The third period mirrored the first, with the Jackets getting the majority of quality chances, but this time around they got a pair of goals to show for it and take the lead. They held it for 97 seconds and the Predators were able to sap any momentum with Kevin Klein’s goal. Klein kept the puck in the zone after a half-hearted clearing attempt from recently-returned Ethan Moreau and stepped into a heavy slap shot, which goaltender Steve Mason likely never saw.

“Mason made some big stops for us,” Russell said. “I think this is one we have to bury down.”

Mason played well enough in net to win — he could hardly be faulted for any of the Predators’ goals. In all three cases, the defense appeared to lapse, whether they were puck-chasing on Colin Wilson’s or Sergei Kostitsyn’s; or failing to clear the puck out of the zone on Klein’s.

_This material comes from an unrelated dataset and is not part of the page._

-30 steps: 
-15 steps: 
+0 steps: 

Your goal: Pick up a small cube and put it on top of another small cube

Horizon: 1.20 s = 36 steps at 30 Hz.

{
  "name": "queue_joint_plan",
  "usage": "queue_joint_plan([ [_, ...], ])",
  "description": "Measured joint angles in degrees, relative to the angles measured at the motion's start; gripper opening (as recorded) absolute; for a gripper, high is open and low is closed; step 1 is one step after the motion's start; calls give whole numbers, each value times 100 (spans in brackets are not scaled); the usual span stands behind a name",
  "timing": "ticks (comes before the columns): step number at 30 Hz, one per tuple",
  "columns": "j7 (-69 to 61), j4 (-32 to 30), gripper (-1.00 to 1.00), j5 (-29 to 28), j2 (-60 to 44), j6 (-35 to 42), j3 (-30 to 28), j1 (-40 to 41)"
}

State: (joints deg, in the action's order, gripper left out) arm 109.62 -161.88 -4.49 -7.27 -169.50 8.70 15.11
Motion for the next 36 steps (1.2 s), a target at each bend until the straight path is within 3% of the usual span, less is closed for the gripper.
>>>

As for the shootout… well that’s never exactly been his strong suite (as his 7-13 record supports). Steve Sullivan abused him and the Jackets’ attempts left much to be desired.

Most coaches and players will tell you a shootout is a crapshoot, that they still earned a point. But it’s not about the one point won in Wednesday’s loss, it’s two points against Buffalo on Friday.

The Blue Jackets have yet to truly face adversity under Arniel. They’re starting to get a taste of it now.